Alexander Wang : Nous nous sommes tout d’abord demandé ce qui était pertinent. Et nous en sommes venus à la conclusion que le parti pris le plus moderne était de refléter ce qui était là, sous nos yeux. J’ai regardé mes amis, et je leur ai dit : “Je voudrais faire des vêtements que vous porteriez tous les jours.” Je n’avais pas envie d’un concept prétentieux. Je me suis dit : “C’est notre dixième anniversaire, faisons ce que nous aimons, ce qui nous excite.” Car ce qui compte dans cette époque, c’est l’attitude. Je crois à la notion de luxe subversif : cette idée qu’une paire de baskets peut être un objet luxueux. Nous avons donc travaillé chaque pièce –et pas seulement chaque look – en pensant à ce que ces pièces représentent, ce qui les rend iconiques, ce qui fait qu’une parka est une parka. Et nous avons juste travaillé les détails pour définir le style d’un individu au sein d’une tribu. Nous ne voulons pas impressionner qui que ce soit, mais parfois, on aime que son entourage reconnaisse les vêtements que l’on porte, vous voyez ce que je veux dire ? On veut que ses amis connaissent la provenance d’un hoodie ou d’une paire de baskets.

 

L’invention de formes nouvelles et avant-gardistes est-elle obsolète ?
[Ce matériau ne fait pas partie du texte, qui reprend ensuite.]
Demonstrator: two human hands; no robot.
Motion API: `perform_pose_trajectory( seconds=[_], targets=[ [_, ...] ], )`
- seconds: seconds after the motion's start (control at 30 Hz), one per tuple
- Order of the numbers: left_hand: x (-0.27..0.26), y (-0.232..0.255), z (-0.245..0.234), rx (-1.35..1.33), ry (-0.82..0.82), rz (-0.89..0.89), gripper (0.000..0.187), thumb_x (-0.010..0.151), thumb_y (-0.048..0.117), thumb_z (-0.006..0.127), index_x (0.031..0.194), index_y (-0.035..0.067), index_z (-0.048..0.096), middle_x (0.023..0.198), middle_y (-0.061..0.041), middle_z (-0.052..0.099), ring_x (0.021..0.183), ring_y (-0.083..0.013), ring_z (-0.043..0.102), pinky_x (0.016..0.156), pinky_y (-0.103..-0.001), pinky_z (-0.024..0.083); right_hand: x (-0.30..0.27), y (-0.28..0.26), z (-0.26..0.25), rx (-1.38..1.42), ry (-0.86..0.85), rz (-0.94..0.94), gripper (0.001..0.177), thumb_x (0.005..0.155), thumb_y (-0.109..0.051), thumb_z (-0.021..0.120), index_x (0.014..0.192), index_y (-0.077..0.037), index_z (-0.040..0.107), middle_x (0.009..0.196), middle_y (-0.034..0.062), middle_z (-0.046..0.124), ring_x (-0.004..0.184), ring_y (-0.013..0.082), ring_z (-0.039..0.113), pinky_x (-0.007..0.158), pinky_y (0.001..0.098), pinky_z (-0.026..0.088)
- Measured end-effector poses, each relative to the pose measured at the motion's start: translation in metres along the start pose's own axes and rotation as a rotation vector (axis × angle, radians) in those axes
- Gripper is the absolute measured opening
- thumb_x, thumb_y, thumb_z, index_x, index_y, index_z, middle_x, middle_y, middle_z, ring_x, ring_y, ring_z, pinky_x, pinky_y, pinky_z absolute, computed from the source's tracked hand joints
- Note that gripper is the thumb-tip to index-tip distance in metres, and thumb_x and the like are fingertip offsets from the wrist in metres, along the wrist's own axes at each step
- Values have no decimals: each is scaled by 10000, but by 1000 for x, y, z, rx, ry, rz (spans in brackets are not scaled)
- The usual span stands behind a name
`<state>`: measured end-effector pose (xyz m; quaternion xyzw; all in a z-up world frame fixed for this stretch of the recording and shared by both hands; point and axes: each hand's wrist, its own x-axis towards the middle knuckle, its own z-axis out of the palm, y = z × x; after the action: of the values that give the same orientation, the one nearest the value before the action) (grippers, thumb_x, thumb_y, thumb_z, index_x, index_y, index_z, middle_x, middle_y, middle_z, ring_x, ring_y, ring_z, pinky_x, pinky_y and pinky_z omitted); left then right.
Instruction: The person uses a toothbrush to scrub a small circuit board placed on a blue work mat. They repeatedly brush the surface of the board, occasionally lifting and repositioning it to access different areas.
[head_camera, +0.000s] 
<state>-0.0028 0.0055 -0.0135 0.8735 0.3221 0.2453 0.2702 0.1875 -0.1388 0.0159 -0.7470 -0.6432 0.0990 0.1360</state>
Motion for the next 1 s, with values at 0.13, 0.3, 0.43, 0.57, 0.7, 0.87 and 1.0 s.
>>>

L’innovation pour l’innovation, ce n’est pas pertinent. Je me suis demandé : “Est-ce que tu travailles pour la communauté de la mode, ou pour le public auquel tu t’adresses ?” Ou encore : “Qui est ton public, qui est ton client ?… Peut-être que l’innovation formelle ne correspond pas à ce que recherche ton client. Pourquoi être novateur si ton client veut un pantalon de jogging et un tee-shirt ?” Je me suis vraiment demandé qui est cette génération des millenials [personnes ayant atteint l’âge adulte au tournant du millénaire]. Pas de grand concept, pas de complication inutile : le cœur de ma collection était fondé sur leurs désirs et leur mode de vie.

 

Maintenant que vous avez quitté Balenciaga, vous pouvez vous focaliser sur votre marque. Quels sont vos projets ?

Je fourmille de projets… Inutile d’en dire plus pour le moment. Être directeur artistique de Balenciaga, faire l’expérience d’une culture différente et d’une autre façon de travailler, c’était une opportunité unique, une chance qui ne se présente qu’une fois dans une vie. Mais aujourd’hui, je suis ravi de consacrer toute mon énergie à ma marque.